The warm weather brought British lettuces and tomatoes out a month earlier than usual. Cheaper fresh foods made up for higher second-hand car prices, keeping the increase in retail price inflation modest last month. Inflation was 3.5 per cent, or 2.8 per cent on the target measure excluding mortgage interest payments (RPIX).
The comparison with May inflation is complicated by a Central Statistical Office error in calculating the housing component. The mistake means the headline inflation rate in both May and March was understated by 0.1 percentage points.
In line with its tradition of never revising the RPI figures, the CSO still publishes inflation for May as 3.4 per cent, and RPIX inflation as 2.7 per cent. But prices were roughly flat last month.
So were retail sales volumes, according to the CBI's monthly survey of distributive trades. A slight increase in June was well below retailers' expectations, and continued a series of sluggish rises.
The biggest volume increases were reported by clothes stores, followed by booksellers and stationers. The sharpest reductions compared with a year ago were reported by furniture and carpet retailers and off-licences.
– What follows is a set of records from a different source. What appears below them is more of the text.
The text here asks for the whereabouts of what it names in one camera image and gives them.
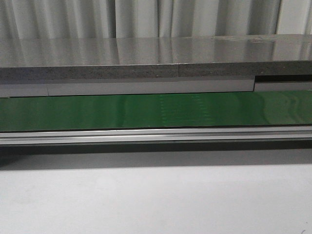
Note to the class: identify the white pleated curtain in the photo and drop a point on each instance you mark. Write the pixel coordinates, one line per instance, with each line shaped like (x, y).
(53, 19)

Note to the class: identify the aluminium conveyor side rail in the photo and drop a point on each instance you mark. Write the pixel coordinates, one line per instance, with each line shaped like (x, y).
(151, 135)

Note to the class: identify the grey stone countertop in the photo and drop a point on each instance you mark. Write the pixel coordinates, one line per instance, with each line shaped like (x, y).
(74, 67)

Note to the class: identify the green conveyor belt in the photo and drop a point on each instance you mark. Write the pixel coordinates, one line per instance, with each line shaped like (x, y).
(155, 111)

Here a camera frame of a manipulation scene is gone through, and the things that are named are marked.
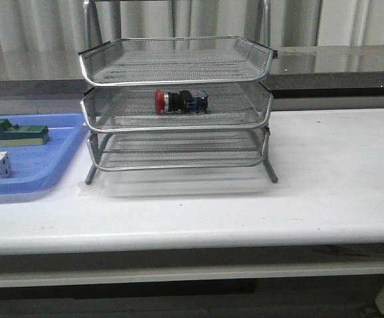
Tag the silver mesh tray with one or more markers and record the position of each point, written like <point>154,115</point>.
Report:
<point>132,108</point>
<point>188,149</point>
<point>151,61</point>

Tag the green electrical component block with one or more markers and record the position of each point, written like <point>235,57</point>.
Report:
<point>22,135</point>

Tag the silver metal rack frame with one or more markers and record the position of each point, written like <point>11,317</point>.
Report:
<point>92,27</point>

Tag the blue plastic tray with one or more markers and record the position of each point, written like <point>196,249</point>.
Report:
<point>37,169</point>

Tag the red emergency stop button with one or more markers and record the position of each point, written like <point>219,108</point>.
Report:
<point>184,101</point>

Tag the grey stone counter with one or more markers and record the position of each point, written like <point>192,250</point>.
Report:
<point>297,72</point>

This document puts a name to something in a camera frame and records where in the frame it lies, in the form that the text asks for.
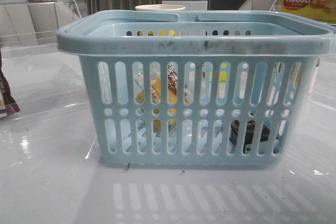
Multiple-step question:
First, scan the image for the packaged bread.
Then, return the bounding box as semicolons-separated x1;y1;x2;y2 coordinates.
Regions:
134;62;178;133

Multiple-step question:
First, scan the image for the dark tissue pack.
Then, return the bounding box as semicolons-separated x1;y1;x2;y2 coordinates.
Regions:
228;120;270;155

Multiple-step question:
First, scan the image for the light blue plastic basket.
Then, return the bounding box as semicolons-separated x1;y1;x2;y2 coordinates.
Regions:
57;10;335;166

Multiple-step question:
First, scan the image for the white paper cup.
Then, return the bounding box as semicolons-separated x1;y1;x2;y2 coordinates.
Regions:
135;4;186;12

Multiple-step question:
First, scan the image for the clear acrylic stand right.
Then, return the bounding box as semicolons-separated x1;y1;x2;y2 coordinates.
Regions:
270;0;282;12

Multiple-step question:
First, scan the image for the clear acrylic display shelf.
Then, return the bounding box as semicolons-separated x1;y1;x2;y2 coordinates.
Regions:
1;0;81;59

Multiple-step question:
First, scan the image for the dark red snack packet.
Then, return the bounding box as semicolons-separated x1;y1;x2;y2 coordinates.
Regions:
1;56;20;120

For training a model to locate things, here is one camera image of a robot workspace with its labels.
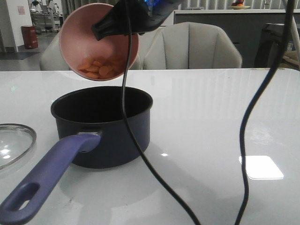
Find thick black right cable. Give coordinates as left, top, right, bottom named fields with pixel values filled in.
left=234, top=0, right=295, bottom=225

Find left grey upholstered chair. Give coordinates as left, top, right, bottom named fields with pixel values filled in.
left=40, top=30, right=141, bottom=76

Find beige cushion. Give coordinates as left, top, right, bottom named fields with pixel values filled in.
left=279, top=50, right=300, bottom=71

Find pink bowl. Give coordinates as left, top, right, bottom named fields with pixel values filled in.
left=59, top=3, right=139, bottom=81

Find dark metal appliance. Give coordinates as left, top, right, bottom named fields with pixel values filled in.
left=254, top=23, right=296, bottom=68

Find dark blue saucepan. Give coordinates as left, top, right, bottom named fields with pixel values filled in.
left=0, top=86, right=153, bottom=225

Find fruit plate on counter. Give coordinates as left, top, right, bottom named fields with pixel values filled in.
left=229, top=0, right=251, bottom=10

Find red bin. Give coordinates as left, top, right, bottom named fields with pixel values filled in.
left=21, top=25, right=38, bottom=49

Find glass pot lid blue knob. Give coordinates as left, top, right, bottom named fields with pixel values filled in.
left=0, top=123, right=37, bottom=170

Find orange ham slices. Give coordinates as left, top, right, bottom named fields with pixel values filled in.
left=77, top=59, right=125, bottom=80

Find right grey upholstered chair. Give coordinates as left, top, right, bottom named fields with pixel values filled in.
left=143, top=22, right=242, bottom=70

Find grey upholstered chair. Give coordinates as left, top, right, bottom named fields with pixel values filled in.
left=40, top=30, right=141, bottom=76
left=143, top=22, right=242, bottom=70

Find thin black right cable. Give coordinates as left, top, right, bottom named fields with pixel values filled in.
left=121, top=0, right=202, bottom=225

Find grey counter with white top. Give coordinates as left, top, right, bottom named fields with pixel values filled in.
left=174, top=9, right=285, bottom=68

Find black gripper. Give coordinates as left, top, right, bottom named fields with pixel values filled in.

Seasonal food prices fell a whopping 7.7 per cent. There were also small downward contributions to inflation from prices of clothing and footwear, fares, and catering.
Prices for non-seasonal foods such as dairy products and processed meals rose. The episode of deep discounting by supermarkets has come to an end, replaced by loyalty card competition.
Housing costs also increased last month. Aside from the CSO's error, house prices rose before adjustment for seasonal variations.
There was a small decline in the price of personal goods and services, but last June saw a bigger drop, so this component put upward pressure on the 12-month inflation rate.
The Treasury drew comfort from the figures, saying that although some cost increases were feeding through into inflation, there was little sign of domestic inflationary pressure.
The Government's statisticians have got only one figure wrong in the 900,000 they have had to process in order to calculate the retail price index so far this year. That single error is unfortunately going to cost the Government pounds 300,000 in compensation.
The housing depreciation component of the index, introduced only this year, was miscalculated, leading to an understatement of the RPI in February to May. Headline inflation was underestimated by 0.1 points in March and May.Holders of index-linked National Savings certificates and affected index-linked gilts will be compensated for the erroneous inflation figure.